Berdasarkan data perdagangan Bursa Efek Indonesia (BEI) IHSG ambruk 4,14% atau 426,03 poin ke level 7.977 pukul 9.01 WIB. Volume transaksi perdagangan mencapai 4,04 miliar saham, frekuensi sebanyak 308 ribu kali dan kapitalisasi pasar sebesar Rp 14.323 triliun.
Adapun salah satu hasil pengumuman MSCI tersebut adalah MSCI memutuskan membekukan sementara sejumlah perubahan indeks yang melibatkan saham-saham Indonesia. Hal ini dilakukan menyusul kekhawatiran investor global terhadap transparansi data kepemilikan saham serta aspek kelayakan investasi (investability) pasar.
BBCA Buyback Saham Rp 5 Triliun
Di tengah penurunan IHSG dan harga saham, manajemen BBCA juga berencana melakukan pembelian saham kembali atau buyback. Emiten perbankan swasta ini akan mengeluarkan dana maksimal Rp 5 triliun untuk mengeksekusi aksi korporasi itu.
Manajemen BBCA menjelaskan, jumlah saham yang dibeli kembali oleh perseroan tidak akan melebihi 10% dari modal ditempatkan dan disetor penuh perseroan. Selain itu, jumlah porsi saham publik atau free float BBCA setelah buyback, tidak akan kurang dari 7,5% dari modal ditempatkan dan disetor penuh.
“Perseroan bermaksud melaksanakan buyback dalam rangka mendukung stabilitas pasar modal Indonesia pada 2026, meningkatkan kepercayaan investor, serta memberikan tingkat pengembalian yang lebih optimal bagi para pemegang saham,” kata manajemen BBCA dalam keterbukaan informasi BEI, dikutip Kamis (29/1).
Aksi korporasi itu akan dibahas oleh para pemegang saham BBCA dalam Rapat Umum Pemegang Saham Tahunan (RUPST) yang digelar pada 12 Maret. Langkah ini akan dilaksanakan setelah memperoleh restu dari RUPST hingga 12 bulan setelah rencana disetujui, kecuali diakhiri lebih cepat oleh perseroan dengan memperhatikan ketentuan.

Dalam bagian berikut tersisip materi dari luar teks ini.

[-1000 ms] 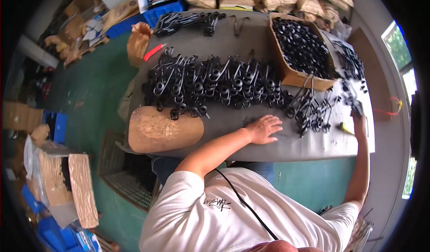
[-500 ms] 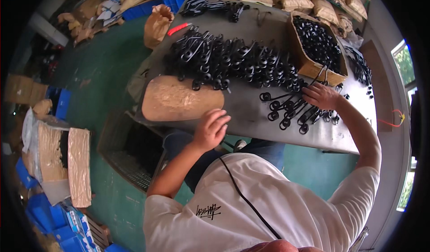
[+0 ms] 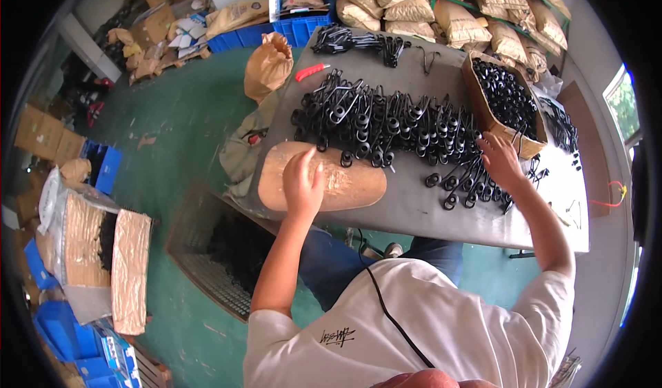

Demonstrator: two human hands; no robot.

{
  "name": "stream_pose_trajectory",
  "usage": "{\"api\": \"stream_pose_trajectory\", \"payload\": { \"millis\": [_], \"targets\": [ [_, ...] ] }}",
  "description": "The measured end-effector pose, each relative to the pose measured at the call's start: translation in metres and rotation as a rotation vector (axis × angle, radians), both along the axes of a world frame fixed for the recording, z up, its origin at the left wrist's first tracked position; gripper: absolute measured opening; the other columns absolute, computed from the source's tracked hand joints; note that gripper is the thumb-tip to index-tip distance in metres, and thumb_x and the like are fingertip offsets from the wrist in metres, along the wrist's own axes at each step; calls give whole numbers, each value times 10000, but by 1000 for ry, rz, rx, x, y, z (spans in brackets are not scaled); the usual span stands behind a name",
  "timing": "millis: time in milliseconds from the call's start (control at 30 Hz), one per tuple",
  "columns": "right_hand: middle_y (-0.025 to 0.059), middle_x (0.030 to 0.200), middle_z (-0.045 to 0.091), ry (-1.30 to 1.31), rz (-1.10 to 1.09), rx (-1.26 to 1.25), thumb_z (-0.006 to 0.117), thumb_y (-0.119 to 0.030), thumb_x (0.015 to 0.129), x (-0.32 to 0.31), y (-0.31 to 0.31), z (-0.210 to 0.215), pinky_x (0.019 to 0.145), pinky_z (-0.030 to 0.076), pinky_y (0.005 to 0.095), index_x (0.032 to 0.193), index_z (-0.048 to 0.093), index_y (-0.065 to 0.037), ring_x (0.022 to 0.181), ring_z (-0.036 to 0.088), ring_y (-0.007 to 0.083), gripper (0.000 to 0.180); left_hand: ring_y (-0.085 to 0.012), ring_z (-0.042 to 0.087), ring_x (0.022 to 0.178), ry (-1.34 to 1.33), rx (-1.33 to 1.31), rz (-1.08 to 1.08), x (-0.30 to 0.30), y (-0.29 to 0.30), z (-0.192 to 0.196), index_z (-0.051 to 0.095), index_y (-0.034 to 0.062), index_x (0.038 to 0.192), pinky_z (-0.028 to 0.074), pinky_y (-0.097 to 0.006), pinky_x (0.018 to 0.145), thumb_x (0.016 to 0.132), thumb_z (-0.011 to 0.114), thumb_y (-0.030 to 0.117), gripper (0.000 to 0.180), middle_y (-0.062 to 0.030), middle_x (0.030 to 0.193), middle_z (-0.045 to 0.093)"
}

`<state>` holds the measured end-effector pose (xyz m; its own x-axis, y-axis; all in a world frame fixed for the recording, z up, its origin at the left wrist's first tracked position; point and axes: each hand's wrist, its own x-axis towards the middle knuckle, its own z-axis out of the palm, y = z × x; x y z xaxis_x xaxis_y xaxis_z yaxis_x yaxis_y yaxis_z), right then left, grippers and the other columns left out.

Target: Assembling black rubber grommets onto metal hooks at a manufacturing workbench.

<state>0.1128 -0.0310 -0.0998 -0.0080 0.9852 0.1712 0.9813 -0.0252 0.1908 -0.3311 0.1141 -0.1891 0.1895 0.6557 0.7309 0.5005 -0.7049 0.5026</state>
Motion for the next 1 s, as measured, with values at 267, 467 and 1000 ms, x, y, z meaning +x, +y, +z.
{"api": "stream_pose_trajectory", "payload": {
  "millis": [267,467,1000],
  "targets": [
    [163,1253,559,352,-604,184,671,-102,831,31,-105,-36,993,425,453,1239,575,-35,1164,538,348,424,-336,619,1039,300,-12,-91,97,141,41,632,71,1142,487,-437,903,848,671,191,320,-135,1105,659],
    [194,1313,553,277,-1211,102,669,-313,870,138,-269,-102,1005,450,448,1326,515,-48,1223,528,365,549,-335,554,1187,674,-272,-73,151,177,47,648,37,1125,469,-469,966,857,659,397,449,-191,1174,622],
    [158,1434,451,42,-1381,127,462,-159,938,289,-221,-160,1015,425,454,1455,417,-213,1299,450,318,522,-285,642,1102,621,-575,-125,76,273,16,602,15,1274,469,-369,973,818,692,211,504,-183,1170,672]
  ]
}}
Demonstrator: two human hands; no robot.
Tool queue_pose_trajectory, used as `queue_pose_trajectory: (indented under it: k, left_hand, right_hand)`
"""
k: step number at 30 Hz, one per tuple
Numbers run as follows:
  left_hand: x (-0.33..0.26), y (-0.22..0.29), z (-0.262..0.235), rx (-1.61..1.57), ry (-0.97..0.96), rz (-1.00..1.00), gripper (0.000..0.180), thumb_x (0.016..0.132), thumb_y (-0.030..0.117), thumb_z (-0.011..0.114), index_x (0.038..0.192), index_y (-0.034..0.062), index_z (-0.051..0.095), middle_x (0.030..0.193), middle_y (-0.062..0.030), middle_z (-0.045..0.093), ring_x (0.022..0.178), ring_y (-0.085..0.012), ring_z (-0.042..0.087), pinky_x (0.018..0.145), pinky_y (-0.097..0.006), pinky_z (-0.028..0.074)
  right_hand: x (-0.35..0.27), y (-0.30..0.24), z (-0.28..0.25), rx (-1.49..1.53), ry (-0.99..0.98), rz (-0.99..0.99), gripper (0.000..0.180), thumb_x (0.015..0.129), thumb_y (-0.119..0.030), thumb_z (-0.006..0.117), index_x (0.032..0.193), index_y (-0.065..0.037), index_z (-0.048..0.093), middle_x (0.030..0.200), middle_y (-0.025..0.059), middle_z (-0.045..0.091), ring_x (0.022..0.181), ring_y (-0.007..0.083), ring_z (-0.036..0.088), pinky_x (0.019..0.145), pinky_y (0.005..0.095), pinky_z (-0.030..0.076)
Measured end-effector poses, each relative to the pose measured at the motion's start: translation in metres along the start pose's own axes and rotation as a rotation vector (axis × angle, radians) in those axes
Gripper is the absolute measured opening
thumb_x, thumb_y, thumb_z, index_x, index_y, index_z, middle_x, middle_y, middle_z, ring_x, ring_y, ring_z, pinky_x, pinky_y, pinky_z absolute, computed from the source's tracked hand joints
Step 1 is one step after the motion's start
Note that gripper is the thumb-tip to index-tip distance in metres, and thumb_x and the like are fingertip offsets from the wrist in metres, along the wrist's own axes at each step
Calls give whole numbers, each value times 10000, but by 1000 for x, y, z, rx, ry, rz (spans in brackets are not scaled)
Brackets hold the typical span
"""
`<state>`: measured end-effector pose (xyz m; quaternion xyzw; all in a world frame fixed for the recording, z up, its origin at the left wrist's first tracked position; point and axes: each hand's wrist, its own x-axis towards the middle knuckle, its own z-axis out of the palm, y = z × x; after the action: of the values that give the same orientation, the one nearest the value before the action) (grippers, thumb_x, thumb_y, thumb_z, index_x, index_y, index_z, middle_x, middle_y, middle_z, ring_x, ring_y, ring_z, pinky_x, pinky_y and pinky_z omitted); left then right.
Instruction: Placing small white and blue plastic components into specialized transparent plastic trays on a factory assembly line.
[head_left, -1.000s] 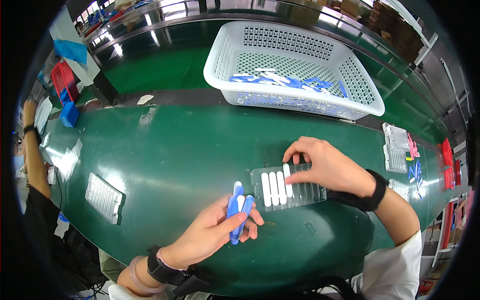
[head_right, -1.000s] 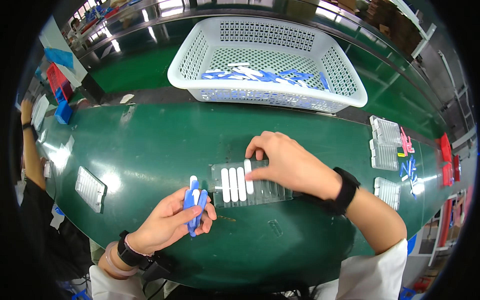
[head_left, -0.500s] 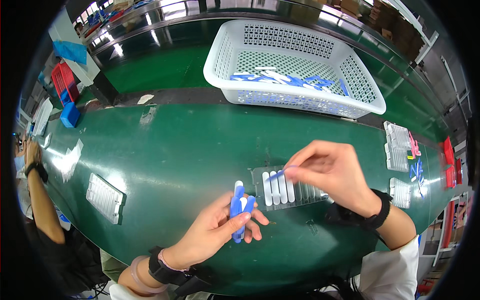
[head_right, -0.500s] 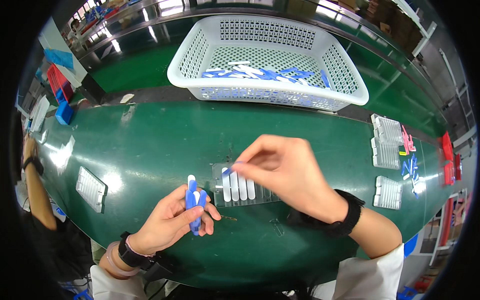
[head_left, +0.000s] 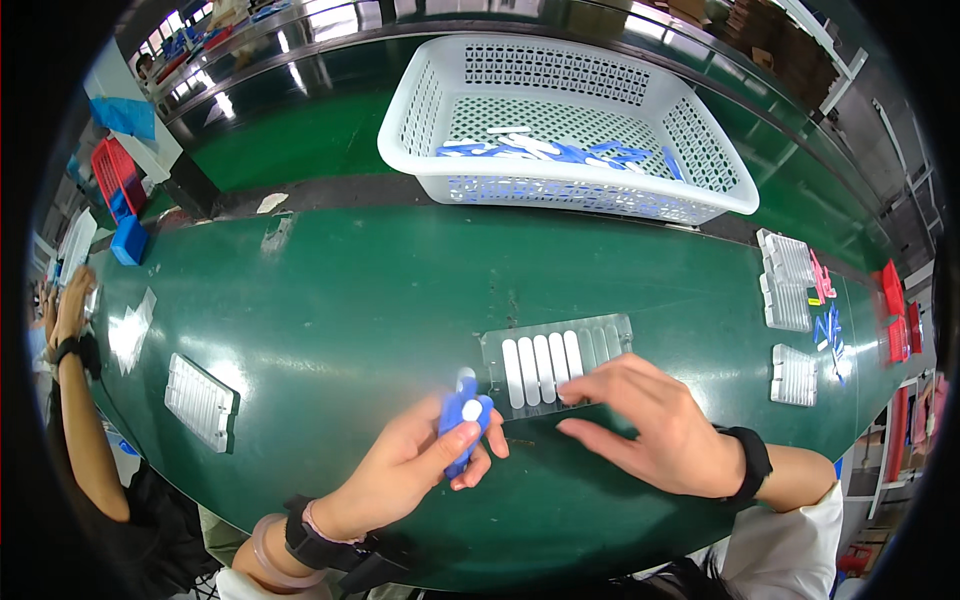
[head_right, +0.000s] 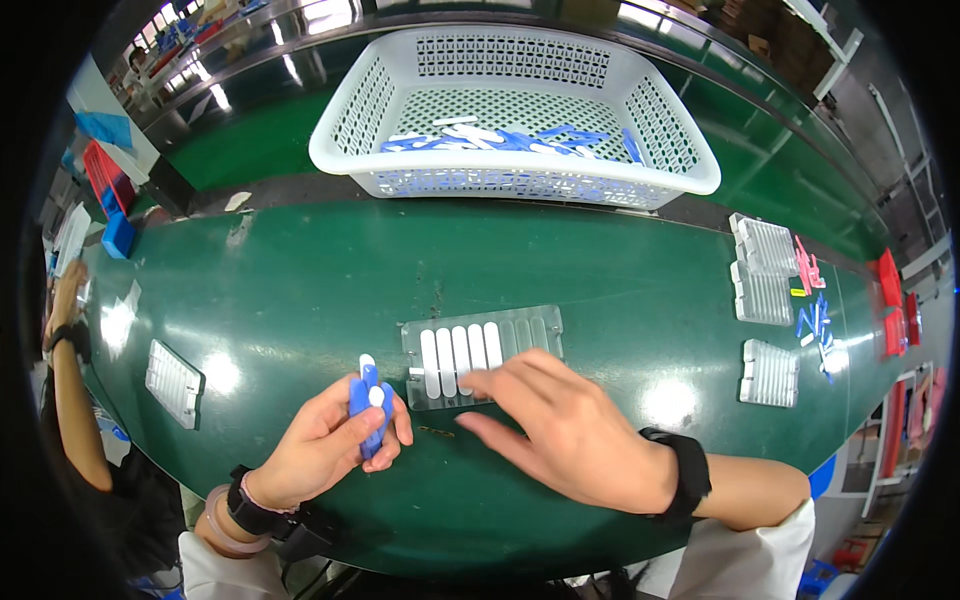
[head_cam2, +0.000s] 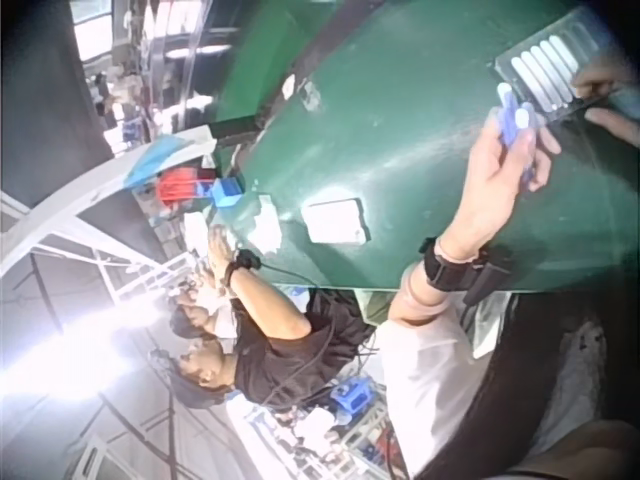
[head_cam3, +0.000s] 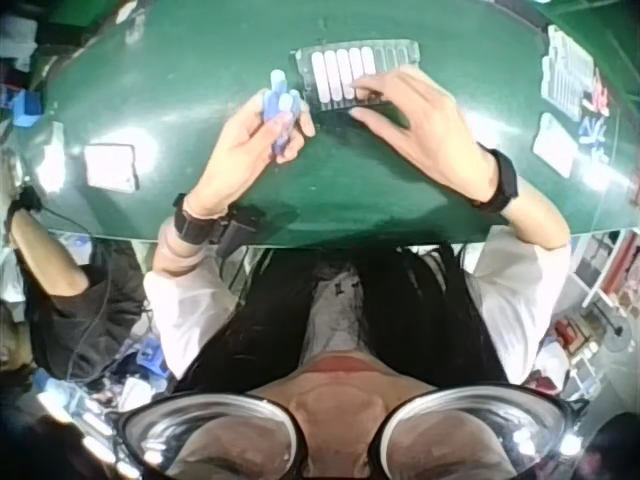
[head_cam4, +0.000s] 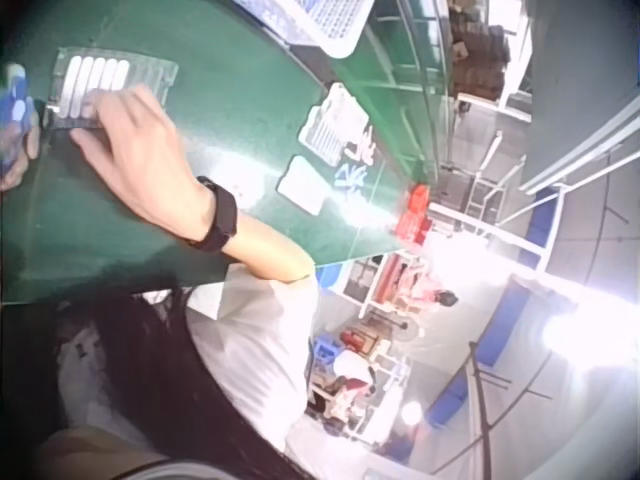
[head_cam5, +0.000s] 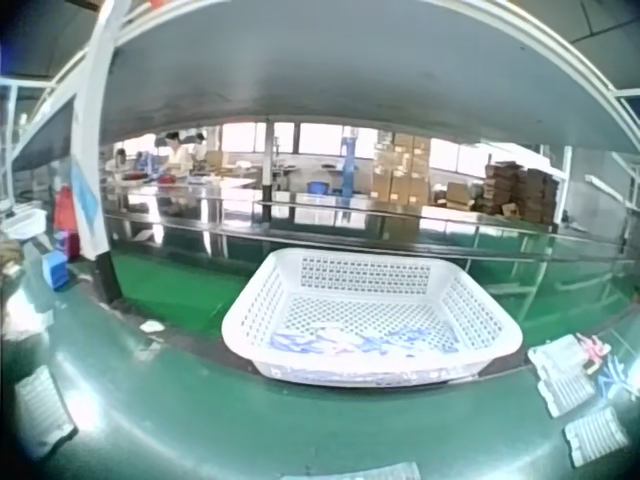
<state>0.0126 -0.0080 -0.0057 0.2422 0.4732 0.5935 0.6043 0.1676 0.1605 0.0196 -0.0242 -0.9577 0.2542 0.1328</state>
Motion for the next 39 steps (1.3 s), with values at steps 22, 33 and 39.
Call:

Buyback akan dilakukan di BEI melalui pasar reguler dan hanya digelar melalui PT BCA Sekuritas. Dalam pelaksanaan buyback, BBCA akan menggunakan dana internal dan bukan berasal dari pinjaman atau dana hasil penawaran umum. Hasil pembelian kembali saham ini akan dicatat sebagai saham treasuri yang menjadi pengurang ekuitas perseroan.
"Kegiatan usaha perseroan dalam bidang perbankan menghasilkan laba dan arus kas yang baik," kata manajemen.